**Exercise:** Go through the material and copy every line in which "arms" appears.

**Given data:**

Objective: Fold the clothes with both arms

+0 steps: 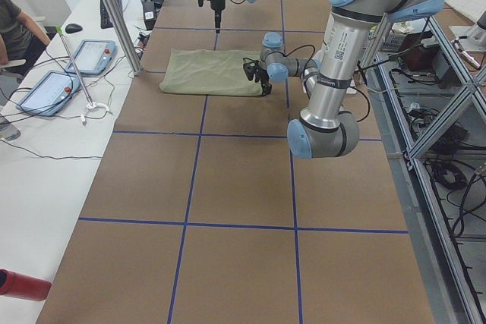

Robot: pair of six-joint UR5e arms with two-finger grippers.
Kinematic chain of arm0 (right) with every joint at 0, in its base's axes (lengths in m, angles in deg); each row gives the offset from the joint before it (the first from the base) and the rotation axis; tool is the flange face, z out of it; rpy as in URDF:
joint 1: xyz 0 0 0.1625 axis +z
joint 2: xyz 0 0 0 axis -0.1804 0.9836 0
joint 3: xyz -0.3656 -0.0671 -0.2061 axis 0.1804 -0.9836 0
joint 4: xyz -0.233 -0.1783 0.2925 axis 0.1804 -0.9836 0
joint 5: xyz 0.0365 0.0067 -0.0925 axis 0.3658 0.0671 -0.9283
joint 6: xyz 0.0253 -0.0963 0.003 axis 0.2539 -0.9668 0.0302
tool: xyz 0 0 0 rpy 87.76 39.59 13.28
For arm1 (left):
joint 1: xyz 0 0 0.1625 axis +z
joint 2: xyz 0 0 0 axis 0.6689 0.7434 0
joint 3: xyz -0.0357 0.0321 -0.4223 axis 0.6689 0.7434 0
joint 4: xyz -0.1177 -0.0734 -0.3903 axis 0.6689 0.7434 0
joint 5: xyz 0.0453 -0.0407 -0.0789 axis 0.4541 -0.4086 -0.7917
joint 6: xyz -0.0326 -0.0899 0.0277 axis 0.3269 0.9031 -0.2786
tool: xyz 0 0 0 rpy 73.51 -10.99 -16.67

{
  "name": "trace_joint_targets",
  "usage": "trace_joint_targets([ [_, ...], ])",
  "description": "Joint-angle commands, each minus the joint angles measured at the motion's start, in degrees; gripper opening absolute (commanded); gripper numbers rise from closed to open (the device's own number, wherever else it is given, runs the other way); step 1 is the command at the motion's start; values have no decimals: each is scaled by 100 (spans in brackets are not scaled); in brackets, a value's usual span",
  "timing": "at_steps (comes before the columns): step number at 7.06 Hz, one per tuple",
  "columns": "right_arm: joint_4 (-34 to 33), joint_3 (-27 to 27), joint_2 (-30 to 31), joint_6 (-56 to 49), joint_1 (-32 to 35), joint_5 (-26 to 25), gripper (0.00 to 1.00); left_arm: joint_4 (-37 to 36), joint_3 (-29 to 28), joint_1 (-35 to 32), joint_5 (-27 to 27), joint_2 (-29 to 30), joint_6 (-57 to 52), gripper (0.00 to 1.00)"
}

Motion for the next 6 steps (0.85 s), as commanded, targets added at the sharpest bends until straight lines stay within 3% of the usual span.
trace_joint_targets([
  [1, 7, 0, 5, 6, 0, 0, 100, 6, -22, 3, -1, 26, -10, 88],
  [3, -2, 0, 5, -3, 0, -9, 100, 6, -57, 3, -1, 26, -10, 85],
  [6, 7, -9, 5, 6, 0, -9, 100, 6, -48, -23, 8, 17, -27, 70],
])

**Solution to the problem:**
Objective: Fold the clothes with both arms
Robot: pair of six-joint UR5e arms with two-finger grippers.

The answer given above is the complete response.